■ **TASK DESCRIPTION**:
Repeat precisely, and only, the lines between the line containing "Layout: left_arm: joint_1" and the end of the listing below, both ends included.

─── INFORMATION PROVIDED ───

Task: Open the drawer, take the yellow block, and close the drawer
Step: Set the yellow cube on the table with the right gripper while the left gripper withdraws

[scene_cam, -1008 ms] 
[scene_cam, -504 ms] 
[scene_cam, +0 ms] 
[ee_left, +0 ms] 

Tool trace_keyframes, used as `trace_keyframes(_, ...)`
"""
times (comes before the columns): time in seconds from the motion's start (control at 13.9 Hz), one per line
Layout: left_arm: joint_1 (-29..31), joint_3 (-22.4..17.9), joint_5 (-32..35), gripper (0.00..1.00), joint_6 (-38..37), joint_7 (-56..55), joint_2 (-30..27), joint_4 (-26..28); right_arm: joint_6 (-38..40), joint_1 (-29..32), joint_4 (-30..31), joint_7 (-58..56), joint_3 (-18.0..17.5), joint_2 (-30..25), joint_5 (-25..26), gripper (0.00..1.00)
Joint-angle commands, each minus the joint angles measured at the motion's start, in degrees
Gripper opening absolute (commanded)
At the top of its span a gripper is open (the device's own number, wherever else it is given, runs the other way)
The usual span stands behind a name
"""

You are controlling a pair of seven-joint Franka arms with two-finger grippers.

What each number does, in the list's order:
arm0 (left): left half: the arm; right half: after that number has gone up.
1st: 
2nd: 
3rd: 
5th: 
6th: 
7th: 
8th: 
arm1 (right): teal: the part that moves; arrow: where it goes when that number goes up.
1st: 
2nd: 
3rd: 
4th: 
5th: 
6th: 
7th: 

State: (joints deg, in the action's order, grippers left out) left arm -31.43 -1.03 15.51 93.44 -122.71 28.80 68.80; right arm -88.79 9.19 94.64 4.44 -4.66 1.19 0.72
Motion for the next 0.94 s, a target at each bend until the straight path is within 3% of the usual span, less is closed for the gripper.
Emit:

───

■ **RESULT FOR THIS TASK**:
Layout: left_arm: joint_1 (-29..31), joint_3 (-22.4..17.9), joint_5 (-32..35), gripper (0.00..1.00), joint_6 (-38..37), joint_7 (-56..55), joint_2 (-30..27), joint_4 (-26..28); right_arm: joint_6 (-38..40), joint_1 (-29..32), joint_4 (-30..31), joint_7 (-58..56), joint_3 (-18.0..17.5), joint_2 (-30..25), joint_5 (-25..26), gripper (0.00..1.00)
Joint-angle commands, each minus the joint angles measured at the motion's start, in degrees
Gripper opening absolute (commanded)
At the top of its span a gripper is open (the device's own number, wherever else it is given, runs the other way)
The usual span stands behind a name
"""

You are controlling a pair of seven-joint Franka arms with two-finger grippers.

What each number does, in the list's order:
arm0 (left): left half: the arm; right half: after that number has gone up.
1st: 
2nd: 
3rd: 
5th: 
6th: 
7th: 
8th: 
arm1 (right): teal: the part that moves; arrow: where it goes when that number goes up.
1st: 
2nd: 
3rd: 
4th: 
5th: 
6th: 
7th: 

State: (joints deg, in the action's order, grippers left out) left arm -31.43 -1.03 15.51 93.44 -122.71 28.80 68.80; right arm -88.79 9.19 94.64 4.44 -4.66 1.19 0.72
Motion for the next 0.94 s, a target at each bend until the straight path is within 3% of the usual span, less is closed for the gripper.
Emit:

No additional output will be generated.